14 Aug 2015

Part 1: Lexing mathematical expressions with F#

Part 2: Parsing mathematical expressions with Shunting Yard, F#, and C#

Part 3: Recursive descent parsing of mathematical expressions with C#

(Code for this post is available on GitHub. There's both an F# and a C# version. The C# version is more advanced and constructs an Abstract Syntax Tree (AST) during parsing. It then implements a tree-walking interpreter to output the numeric result, the AST, and the prefix and postfix form of the expression.)
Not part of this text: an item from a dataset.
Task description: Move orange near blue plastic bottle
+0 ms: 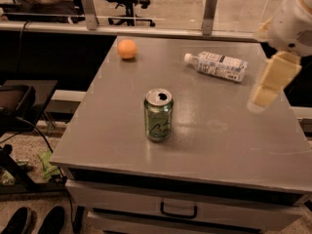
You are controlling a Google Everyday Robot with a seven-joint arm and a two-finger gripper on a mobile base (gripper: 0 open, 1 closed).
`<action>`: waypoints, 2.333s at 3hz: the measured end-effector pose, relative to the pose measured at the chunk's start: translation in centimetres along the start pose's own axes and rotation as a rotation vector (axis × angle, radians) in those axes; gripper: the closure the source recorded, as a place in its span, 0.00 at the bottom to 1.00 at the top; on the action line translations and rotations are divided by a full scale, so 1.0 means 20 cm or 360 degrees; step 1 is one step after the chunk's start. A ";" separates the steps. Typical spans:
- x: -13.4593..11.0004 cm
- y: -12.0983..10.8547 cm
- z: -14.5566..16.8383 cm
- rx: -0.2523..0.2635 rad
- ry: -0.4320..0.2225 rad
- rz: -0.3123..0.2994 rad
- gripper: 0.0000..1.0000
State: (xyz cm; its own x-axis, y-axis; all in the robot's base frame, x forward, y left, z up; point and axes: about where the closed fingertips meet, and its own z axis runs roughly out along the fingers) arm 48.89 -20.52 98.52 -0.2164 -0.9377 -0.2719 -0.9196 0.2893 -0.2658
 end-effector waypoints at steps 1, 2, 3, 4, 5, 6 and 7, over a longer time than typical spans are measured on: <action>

In the previous post, focus was on how to construct an expression parser, turning a string such as "-12+45*56" into a list of tokens: UnaryMinOp, Integer 12, BinPlusOp, Integer 34, BinMulOp, and Integer 56. Building on the lexer, this post employs Dijkstra's Shunting Yard algorithm (see original '61 paper, page 22) to reduce the list of tokens to a single Integer, evaluating the infix expression. What Shunting Yard provides is an elegant solution to the problem of non-trivial, non-left to right processing of tokens due to operator associativity and precedence.

Operator
associativity
and operator
precedence exist to disambiguate the order of evaluation of
sub-expressions in a expression with no parentheses. The rules of
associativity come into play when an expression contains multiple
operators at the *same* level of precedence. For instance, with
the binary exponentiation operator being right associative, 2^3^4 and
2^(3^4) are equivalent. As for precedence, its rules are needed when
an expression contains operators at *different* levels of
precedence. Multiplication trumping addition is what makes 2+3*4 and
2+(3*4) equivalent.

In case the exact definition of which operators are left and right associative and their levels of precedence appear somewhat arbitrary, it's because it is. Luckily, we all adhere to the same arbitrary rules in order to reduce the number of parentheses required.

Central to Shunting Yard is the table of associativity and precedence. During execution, the algorithm consults this table to determine if an expression is to be immediately evaluated or its evaluation deferred. The algorithm is naively processing tokens left to right and thus doesn't have the foresight of a human knowing what comes next. This apparent limitation is probably due to its 1961 heritage working with severely limited resources.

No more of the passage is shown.